> **Input for this task**
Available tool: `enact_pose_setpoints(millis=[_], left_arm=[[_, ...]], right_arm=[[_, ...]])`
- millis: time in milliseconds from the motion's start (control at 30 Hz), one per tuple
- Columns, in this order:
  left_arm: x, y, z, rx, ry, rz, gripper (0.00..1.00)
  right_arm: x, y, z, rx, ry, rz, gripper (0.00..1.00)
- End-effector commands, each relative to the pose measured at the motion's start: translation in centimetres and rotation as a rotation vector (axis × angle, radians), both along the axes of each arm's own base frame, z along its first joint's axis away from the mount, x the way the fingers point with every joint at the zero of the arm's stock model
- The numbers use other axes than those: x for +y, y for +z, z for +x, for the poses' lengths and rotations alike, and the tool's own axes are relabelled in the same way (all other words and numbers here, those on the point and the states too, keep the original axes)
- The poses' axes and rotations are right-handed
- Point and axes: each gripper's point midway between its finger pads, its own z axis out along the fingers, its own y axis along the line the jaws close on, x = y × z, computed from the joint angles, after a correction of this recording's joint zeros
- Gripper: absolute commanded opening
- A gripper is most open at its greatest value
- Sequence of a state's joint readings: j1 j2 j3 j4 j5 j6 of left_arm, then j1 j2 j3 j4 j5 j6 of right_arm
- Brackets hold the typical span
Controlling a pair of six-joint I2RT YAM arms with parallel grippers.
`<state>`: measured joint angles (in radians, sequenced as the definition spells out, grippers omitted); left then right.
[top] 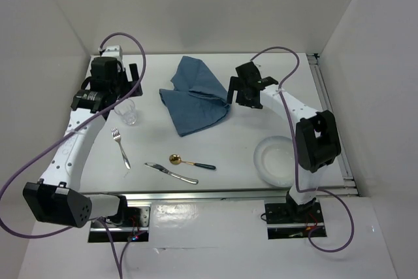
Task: Set the dinner table for one person
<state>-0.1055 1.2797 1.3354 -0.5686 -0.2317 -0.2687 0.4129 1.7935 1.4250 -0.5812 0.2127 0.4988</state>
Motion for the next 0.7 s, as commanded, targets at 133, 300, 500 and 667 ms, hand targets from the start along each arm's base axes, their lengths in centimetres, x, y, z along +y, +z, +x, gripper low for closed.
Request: enact_pose_setpoints(millis=[133, 300, 500, 667], left_arm=[[-0.5, 2.2, -0.6, -0.075, -0.016, -0.04, 1.0], [-1.0, 4.1, -0.5, -0.113, 0.021, -0.129, 1.0], [-0.6, 2.7, -1.0, 0.025, 0.064, -0.13, 0.94], [0.0, 4.1, -2.1, -0.019, 0.085, -0.137, 0.93]], right_arm=[[4.5, 3.5, -0.8, -0.107, 0.11, 0.064, 1.0], [13.4, 2.6, -4.0, -0.127, 0.377, 0.014, 1.0], [21.9, -1.5, -7.2, -0.117, 0.668, -0.045, 0.93], [26.5, -4.1, -7.0, -0.116, 0.75, -0.117, 0.91]])
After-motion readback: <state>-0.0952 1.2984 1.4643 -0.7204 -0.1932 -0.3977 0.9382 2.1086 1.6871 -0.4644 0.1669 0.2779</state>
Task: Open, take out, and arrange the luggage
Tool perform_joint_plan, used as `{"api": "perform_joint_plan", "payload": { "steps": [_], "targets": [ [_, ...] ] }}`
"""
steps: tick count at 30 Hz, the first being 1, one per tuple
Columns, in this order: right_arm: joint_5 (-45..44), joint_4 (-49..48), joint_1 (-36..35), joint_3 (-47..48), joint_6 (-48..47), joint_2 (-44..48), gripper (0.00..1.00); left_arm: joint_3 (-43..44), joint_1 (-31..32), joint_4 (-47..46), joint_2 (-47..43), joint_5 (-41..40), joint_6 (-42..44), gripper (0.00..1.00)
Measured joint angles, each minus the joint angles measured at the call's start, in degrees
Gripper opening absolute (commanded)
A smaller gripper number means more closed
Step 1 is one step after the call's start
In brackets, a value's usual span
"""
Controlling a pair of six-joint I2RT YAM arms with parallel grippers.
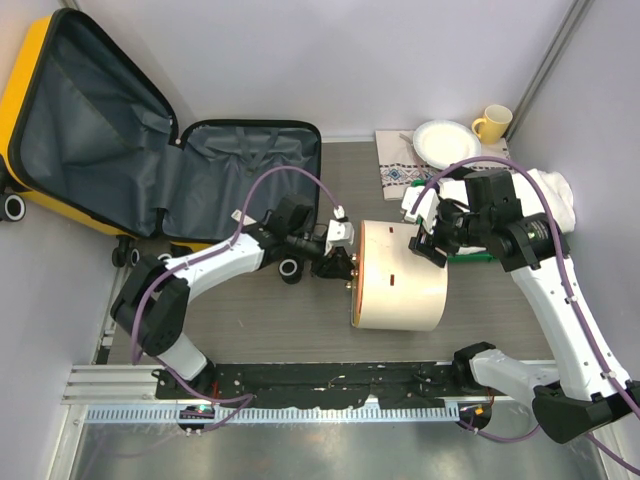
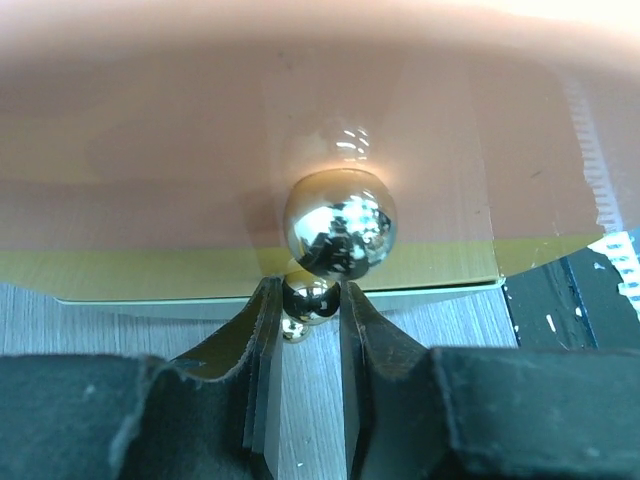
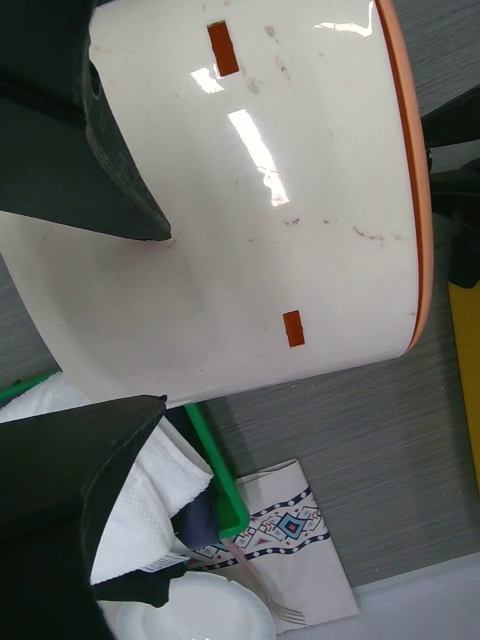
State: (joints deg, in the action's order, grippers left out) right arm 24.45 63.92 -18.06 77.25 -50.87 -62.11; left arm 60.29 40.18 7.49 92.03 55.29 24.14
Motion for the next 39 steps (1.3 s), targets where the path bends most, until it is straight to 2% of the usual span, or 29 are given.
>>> {"api": "perform_joint_plan", "payload": {
  "steps": [6, 17, 20, 21, 24, 27, 30, 35, 39],
  "targets": [
    [0.13, -1.27, 0.0, -1.42, -0.2, 1.31, 0.67, -2.95, -2.32, 0.11, -3.06, -0.61, 1.03, 0.0],
    [0.02, -2.6, 0.0, -2.25, -1.75, 1.88, 0.66, -2.56, -13.14, 17.75, -6.32, 4.98, 18.95, 0.01],
    [-0.48, -3.34, 0.0, -2.43, -2.14, 1.88, 0.66, -1.64, -15.02, 21.88, -6.32, 5.46, 23.04, 0.35],
    [-0.63, -3.45, 0.0, -2.43, -2.25, 1.88, 0.66, -1.31, -15.39, 23.04, -6.34, 5.44, 23.87, 0.5],
    [-1.36, -3.69, 0.0, -2.43, -2.62, 1.88, 0.66, 0.35, -17.22, 28.02, -6.36, 3.37, 26.67, 0.62],
    [-1.92, -3.8, 0.0, -2.43, -2.84, 1.88, 0.66, 6.67, -22.38, 37.73, -5.01, -0.07, 30.18, 0.68],
    [-2.34, -3.91, 0.0, -2.4, -2.86, 1.86, 0.66, 16.44, -27.8, 44.98, -2.67, -1.99, 33.97, 0.7],
    [-2.8, -3.89, 0.0, -2.03, -2.82, 1.7, 0.66, 27.04, -35.47, 50.93, 3.17, -7.52, 43.06, 0.7],
    [-2.99, -3.74, 0.0, -1.79, -2.56, 1.44, 0.66, 32.35, -37.46, 54.53, 12.22, -12.13, 51.15, 0.71]
  ]
}}
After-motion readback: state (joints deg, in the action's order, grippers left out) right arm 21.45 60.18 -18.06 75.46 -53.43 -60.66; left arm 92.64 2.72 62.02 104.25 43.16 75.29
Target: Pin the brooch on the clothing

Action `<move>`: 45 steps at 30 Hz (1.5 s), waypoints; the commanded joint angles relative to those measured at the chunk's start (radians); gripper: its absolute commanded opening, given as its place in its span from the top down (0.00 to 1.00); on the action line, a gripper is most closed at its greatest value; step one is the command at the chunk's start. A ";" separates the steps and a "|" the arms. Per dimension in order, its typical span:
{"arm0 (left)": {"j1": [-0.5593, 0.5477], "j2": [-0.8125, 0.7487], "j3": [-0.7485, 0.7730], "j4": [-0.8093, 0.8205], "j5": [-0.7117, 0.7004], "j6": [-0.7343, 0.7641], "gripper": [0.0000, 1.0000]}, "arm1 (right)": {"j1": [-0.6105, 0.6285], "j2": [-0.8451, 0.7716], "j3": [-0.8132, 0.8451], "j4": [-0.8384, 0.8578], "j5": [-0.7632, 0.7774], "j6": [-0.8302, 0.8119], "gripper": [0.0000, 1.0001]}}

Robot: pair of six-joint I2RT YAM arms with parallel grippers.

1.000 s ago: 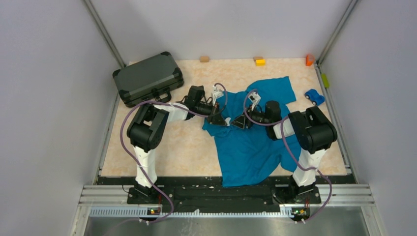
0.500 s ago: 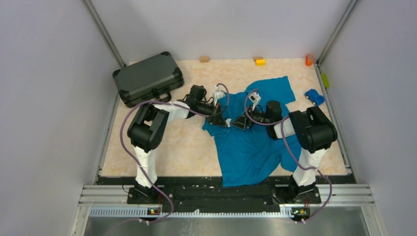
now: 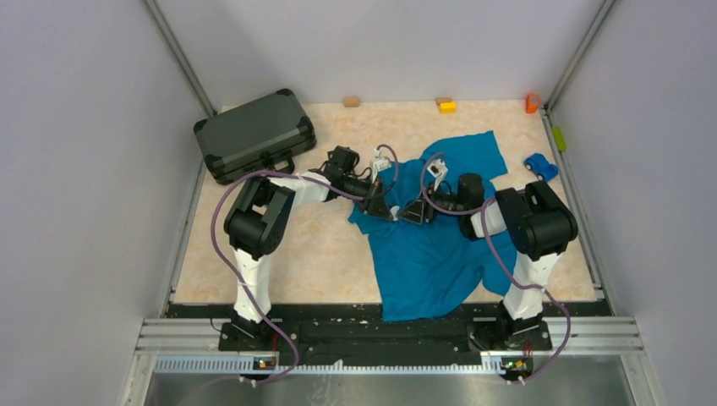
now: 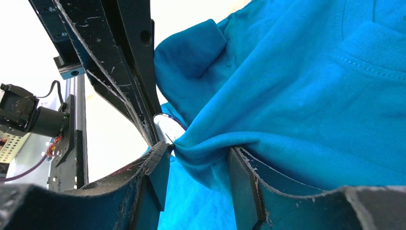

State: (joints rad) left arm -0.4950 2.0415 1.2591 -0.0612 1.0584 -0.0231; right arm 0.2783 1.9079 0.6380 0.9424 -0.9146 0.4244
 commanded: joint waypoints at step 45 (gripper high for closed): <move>0.032 -0.009 -0.076 0.330 0.106 -0.254 1.00 | -0.064 -0.105 -0.117 0.250 0.015 0.101 0.45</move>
State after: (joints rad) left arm -0.4736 2.0880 1.2053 0.1360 1.1213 -0.2192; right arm 0.2237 1.8038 0.5308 1.1030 -0.8810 0.5102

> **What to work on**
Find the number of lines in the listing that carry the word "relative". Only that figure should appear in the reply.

> **Solution**
2